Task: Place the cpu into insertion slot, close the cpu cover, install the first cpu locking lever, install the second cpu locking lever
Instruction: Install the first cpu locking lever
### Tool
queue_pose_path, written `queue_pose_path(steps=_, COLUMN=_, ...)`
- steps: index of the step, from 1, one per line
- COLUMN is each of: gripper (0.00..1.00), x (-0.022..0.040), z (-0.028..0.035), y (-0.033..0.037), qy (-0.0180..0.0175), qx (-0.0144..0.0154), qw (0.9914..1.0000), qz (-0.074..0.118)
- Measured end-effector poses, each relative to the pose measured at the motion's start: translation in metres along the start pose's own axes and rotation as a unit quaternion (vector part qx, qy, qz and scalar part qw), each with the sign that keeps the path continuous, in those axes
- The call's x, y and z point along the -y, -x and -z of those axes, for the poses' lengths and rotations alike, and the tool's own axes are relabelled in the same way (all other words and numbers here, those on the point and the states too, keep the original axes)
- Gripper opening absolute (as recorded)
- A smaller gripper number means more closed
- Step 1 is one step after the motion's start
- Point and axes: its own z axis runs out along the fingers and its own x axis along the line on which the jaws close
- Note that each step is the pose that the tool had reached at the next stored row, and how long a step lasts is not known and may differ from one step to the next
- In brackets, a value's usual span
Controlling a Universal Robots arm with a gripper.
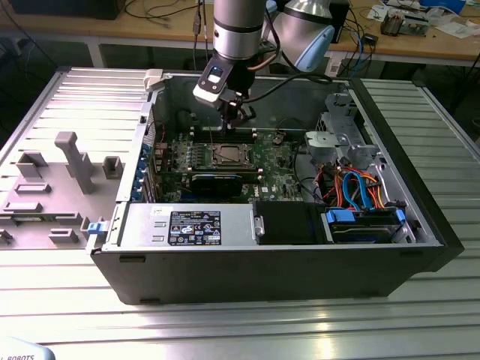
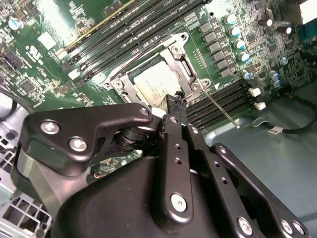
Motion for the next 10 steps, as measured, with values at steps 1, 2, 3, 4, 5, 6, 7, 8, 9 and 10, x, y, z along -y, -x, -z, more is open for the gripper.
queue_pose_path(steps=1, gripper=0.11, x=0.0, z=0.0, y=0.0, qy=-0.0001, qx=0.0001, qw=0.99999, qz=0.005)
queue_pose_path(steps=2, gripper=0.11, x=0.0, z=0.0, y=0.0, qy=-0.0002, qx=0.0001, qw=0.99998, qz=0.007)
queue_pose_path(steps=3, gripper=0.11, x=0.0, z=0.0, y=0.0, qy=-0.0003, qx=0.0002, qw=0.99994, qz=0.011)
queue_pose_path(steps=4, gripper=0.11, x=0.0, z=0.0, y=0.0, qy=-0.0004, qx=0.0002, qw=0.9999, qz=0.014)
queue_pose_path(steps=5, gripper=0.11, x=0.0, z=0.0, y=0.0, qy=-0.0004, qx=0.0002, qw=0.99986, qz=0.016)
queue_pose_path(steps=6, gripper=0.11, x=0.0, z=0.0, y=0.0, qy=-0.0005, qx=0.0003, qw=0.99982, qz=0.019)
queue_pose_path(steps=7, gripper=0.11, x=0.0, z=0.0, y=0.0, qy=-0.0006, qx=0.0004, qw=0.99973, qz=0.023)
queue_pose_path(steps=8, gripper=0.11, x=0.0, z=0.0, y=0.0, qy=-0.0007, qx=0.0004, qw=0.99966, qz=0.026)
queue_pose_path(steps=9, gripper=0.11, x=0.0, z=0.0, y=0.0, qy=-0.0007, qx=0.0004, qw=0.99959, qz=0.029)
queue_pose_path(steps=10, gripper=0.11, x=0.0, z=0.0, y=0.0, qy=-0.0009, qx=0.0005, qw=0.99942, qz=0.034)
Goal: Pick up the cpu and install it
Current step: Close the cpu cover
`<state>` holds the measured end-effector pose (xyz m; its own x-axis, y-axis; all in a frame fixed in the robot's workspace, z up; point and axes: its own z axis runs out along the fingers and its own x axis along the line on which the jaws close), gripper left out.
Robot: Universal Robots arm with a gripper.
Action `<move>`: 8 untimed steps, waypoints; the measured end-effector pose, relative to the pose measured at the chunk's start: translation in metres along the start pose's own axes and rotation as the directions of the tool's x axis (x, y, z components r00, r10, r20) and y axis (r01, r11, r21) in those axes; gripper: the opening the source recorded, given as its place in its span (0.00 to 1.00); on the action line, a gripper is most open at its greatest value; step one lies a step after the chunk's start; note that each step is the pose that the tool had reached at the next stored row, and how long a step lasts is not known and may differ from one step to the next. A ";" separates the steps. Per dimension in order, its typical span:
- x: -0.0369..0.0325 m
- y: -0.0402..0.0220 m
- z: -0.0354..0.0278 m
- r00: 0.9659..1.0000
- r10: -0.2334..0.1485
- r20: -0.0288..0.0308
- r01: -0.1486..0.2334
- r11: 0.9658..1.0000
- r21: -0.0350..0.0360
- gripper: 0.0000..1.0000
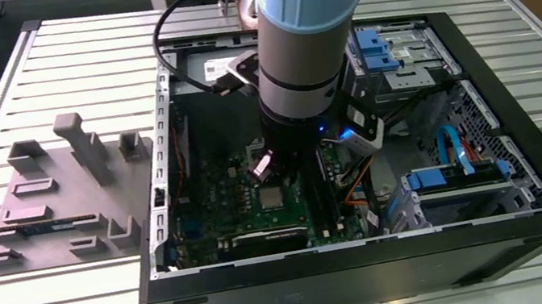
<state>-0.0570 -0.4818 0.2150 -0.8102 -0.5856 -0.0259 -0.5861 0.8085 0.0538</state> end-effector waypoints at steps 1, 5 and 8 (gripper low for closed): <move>-0.0006 0.0007 0.0000 1.000 0.000 0.000 0.000 1.000 -0.001 0.11; -0.0040 0.0041 0.0007 1.000 -0.001 0.003 0.001 1.000 -0.004 0.11; -0.0051 0.0045 0.0008 1.000 -0.001 0.003 0.001 1.000 -0.004 0.11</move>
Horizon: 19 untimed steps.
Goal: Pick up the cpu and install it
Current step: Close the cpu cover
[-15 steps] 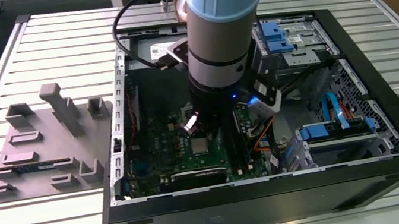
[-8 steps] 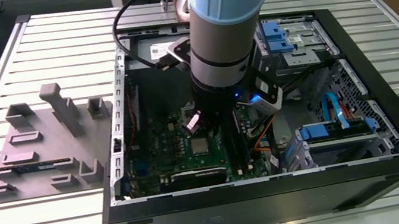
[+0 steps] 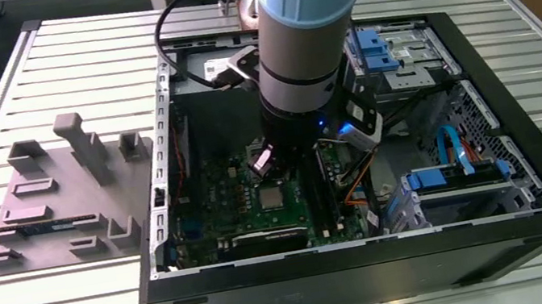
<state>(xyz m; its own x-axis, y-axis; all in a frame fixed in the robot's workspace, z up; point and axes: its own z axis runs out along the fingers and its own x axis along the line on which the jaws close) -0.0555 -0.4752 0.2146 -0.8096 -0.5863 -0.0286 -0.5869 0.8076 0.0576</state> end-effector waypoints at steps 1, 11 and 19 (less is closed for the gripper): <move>0.0000 0.0000 0.0000 1.000 0.000 0.000 0.000 1.000 0.000 0.11; -0.0113 -0.0079 0.0005 1.000 0.000 0.000 0.000 1.000 0.000 0.11; -0.0133 -0.0092 0.0005 1.000 0.000 0.000 0.000 1.000 0.000 0.11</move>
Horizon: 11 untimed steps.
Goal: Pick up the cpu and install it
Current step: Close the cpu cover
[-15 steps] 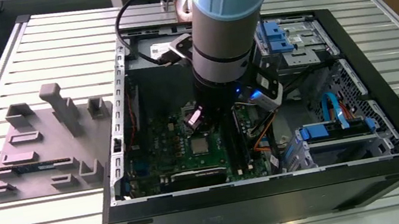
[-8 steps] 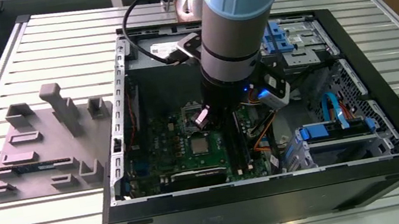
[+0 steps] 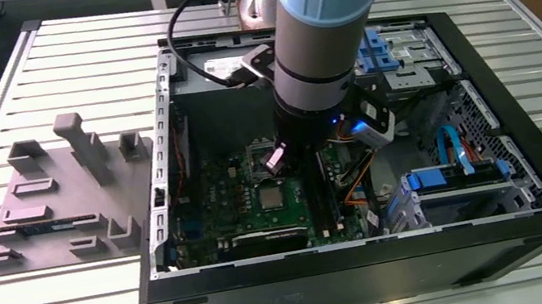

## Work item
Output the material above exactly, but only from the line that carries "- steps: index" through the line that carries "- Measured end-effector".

## Problem solution
- steps: index of the step, from 1, one per line
- COLUMN is each of: gripper (0.00..1.00), x (-0.022..0.040), z (-0.028..0.035), y (-0.033..0.037), qy (-0.0180..0.0175), qx (-0.0144..0.0154), qw (0.9914..1.0000), qz (-0.074..0.118)
- Measured end-effector poses, each relative to the pose measured at the motion's start: translation in metres along the start pose's own axes and rotation as a unit quaternion (vector part qx, qy, qz and scalar part qw), each with the sign that keeps the path continuous, in those axes

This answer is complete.